[PROBLEM DETAILS]
Copy each line of the entries beneath that contains the word "cutout".

== Segment start ==

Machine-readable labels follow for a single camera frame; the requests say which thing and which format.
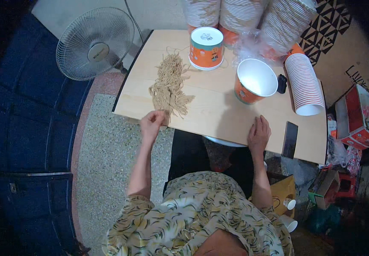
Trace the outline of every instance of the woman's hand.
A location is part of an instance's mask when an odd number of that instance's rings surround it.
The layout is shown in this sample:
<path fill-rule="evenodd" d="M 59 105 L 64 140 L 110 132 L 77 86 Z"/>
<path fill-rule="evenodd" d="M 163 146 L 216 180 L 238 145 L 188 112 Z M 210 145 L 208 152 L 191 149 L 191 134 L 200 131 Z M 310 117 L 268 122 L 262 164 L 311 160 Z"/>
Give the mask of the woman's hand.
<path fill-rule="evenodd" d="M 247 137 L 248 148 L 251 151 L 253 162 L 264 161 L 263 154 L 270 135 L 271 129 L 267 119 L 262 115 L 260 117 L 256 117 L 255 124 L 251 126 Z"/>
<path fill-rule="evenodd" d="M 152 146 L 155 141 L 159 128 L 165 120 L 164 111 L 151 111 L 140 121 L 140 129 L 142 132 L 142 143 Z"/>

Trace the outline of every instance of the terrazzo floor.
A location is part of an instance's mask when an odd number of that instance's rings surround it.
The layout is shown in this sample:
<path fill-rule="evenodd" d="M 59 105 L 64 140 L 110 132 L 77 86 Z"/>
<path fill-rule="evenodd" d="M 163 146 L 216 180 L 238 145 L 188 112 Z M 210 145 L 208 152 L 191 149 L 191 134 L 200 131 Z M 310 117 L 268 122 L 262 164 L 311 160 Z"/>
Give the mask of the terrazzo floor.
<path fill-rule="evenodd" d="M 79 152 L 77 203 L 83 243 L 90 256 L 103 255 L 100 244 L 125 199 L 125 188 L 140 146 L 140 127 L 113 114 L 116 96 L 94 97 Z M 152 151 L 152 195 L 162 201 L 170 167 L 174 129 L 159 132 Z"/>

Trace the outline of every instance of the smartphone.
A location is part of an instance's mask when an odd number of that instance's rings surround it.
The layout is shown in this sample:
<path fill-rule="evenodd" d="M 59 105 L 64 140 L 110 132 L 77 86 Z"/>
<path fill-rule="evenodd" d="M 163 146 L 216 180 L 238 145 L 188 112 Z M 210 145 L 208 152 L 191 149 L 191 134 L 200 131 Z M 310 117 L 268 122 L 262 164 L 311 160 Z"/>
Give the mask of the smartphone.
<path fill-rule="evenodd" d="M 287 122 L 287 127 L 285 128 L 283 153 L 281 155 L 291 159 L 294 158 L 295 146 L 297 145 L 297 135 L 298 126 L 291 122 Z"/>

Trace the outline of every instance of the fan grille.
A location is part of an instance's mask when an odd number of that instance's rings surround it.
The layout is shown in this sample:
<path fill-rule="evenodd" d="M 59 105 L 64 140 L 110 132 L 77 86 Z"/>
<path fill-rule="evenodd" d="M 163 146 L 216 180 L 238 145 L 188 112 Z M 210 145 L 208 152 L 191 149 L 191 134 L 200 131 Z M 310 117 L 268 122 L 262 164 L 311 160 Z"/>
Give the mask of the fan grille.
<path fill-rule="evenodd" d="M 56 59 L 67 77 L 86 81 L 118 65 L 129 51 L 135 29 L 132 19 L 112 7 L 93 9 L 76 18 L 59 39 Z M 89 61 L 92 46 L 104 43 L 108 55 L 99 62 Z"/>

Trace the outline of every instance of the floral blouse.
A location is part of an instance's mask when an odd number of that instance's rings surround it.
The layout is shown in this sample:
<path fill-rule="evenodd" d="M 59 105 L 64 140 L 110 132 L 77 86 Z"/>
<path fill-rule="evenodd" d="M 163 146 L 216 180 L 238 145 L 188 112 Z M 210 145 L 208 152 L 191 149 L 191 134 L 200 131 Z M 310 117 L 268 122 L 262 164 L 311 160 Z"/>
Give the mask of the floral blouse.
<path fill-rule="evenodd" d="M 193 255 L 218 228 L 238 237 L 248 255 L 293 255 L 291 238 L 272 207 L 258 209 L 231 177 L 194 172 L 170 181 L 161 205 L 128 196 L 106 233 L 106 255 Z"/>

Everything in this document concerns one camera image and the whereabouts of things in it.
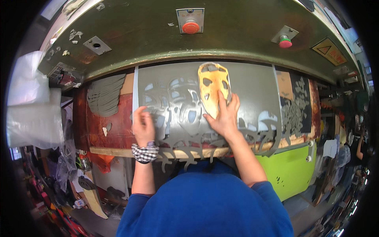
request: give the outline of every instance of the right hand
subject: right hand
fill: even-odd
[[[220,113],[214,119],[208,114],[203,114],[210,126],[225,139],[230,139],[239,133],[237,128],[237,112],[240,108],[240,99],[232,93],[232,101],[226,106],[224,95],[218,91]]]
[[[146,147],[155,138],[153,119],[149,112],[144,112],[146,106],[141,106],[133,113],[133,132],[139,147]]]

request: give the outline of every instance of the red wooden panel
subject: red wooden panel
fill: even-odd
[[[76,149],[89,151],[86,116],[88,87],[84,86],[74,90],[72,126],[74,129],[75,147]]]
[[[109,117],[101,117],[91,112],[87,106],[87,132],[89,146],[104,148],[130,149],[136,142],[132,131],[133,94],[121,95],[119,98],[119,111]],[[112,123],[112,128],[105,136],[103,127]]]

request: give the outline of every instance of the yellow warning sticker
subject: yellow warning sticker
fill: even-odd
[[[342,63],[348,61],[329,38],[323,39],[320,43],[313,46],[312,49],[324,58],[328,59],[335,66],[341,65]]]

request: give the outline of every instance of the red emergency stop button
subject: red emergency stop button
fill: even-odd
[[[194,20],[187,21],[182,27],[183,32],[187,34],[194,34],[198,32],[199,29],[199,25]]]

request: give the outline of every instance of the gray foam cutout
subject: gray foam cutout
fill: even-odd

== Segment end ==

[RESPONSE TO THE EXERCISE]
request: give the outline of every instance of the gray foam cutout
subject: gray foam cutout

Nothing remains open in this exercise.